O chapeiro Júlio Lima Santos, 21 anos, morreu eletrocutado na madrugada do último domingo (26) depois de encostar em um poste metálico de sustentação de um semáforo na esquina das ruas Silva Bueno e Lima e Silva, no Ipiranga, na zona sul de São Paulo, segundo a polícia.
Testemunhas disseram que um fio de energia solto tocou o postinho, deixando-o eletrificado. Chovia no momento do acidente.
Acionado por alguém que passava pelo local, o Samu (Serviço de Atendimento Móvel de Urgência) socorreu Santos. Ele morreu no PS do Ipiranga. O delegado Wilson Roberto Zampieri, do 17º DP (Ipiranga), instaurou um inquérito para apurar responsabilidades pelo acidente.
"Queremos saber o que provocou o rompimento do fio e se houve alguma falha na manutenção", afirma.
No local existem fios elétricos da AES Eletropaulo, responsável pelo abastecimento de casas, comércios e indústrias e de dois órgãos municipais, a CET (Companhia de Engenharia de Tráfego), por conta dos faróis, e a Ilume, que faz a iluminação urbana.

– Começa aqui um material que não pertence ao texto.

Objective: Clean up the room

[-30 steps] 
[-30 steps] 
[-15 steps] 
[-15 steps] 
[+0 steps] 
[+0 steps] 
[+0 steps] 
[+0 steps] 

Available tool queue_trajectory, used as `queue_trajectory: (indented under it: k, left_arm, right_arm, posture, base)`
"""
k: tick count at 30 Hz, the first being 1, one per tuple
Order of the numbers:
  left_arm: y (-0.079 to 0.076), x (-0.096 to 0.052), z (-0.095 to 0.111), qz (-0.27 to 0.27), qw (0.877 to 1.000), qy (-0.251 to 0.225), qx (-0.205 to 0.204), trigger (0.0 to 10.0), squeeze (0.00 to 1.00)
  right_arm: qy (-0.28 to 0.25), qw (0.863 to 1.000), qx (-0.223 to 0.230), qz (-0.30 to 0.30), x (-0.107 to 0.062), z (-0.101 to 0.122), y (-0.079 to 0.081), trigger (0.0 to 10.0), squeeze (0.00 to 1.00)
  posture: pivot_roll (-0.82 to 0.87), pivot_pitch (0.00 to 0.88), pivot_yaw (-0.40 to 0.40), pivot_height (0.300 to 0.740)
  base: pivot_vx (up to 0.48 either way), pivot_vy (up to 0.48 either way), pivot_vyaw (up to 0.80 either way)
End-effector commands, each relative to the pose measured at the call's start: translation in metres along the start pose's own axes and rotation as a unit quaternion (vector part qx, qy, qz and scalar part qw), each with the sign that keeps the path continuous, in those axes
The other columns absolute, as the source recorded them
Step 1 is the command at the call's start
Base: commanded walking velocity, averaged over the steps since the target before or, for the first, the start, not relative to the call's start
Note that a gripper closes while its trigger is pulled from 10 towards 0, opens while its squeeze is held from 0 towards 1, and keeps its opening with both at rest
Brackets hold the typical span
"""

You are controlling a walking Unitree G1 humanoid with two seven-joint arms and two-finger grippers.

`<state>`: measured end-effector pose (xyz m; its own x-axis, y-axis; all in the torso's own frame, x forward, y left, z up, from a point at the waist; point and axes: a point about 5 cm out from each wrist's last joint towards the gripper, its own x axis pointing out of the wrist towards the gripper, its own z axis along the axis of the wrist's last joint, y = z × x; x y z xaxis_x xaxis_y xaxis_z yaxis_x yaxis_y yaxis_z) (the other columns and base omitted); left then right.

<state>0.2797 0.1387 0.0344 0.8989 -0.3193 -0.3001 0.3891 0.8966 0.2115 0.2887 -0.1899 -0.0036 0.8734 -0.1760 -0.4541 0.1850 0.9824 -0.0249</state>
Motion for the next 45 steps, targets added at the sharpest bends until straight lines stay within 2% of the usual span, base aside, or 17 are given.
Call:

Em depoimento à polícia, a mulher da vítima, a manicure Larissa dos Santos Oliveira, 27 anos, afirmou que o marido e ela são de Luzilândia, no Piauí. Ele chegou a São Paulo em dezembro de 2016, afirmou. Os dois estavam juntos havia sete anos. Eles não tinham filhos.
A cunhada da vítima, Luzia dos Santos Oliveira, afirmou ao programa "Brasil Urgente", da Bandeirantes, que o jovem sonhava em ter filhos e em juntar dinheiro trabalhando em São Paulo com o objetivo de comprar uma casa em sua terra natal.
OUTRO LADO
Em nota, a AES Eletropaulo afirmou que "a descarga elétrica que ocasionou o acidente não foi originada da rede de distribuição de energia elétrica" da empresa. A AES Eletropaulo afirmou ainda que "está à disposição para contribuir com as investigações". A gestão João Doria (PSDB) não se manifestou até a conclusão desta edição.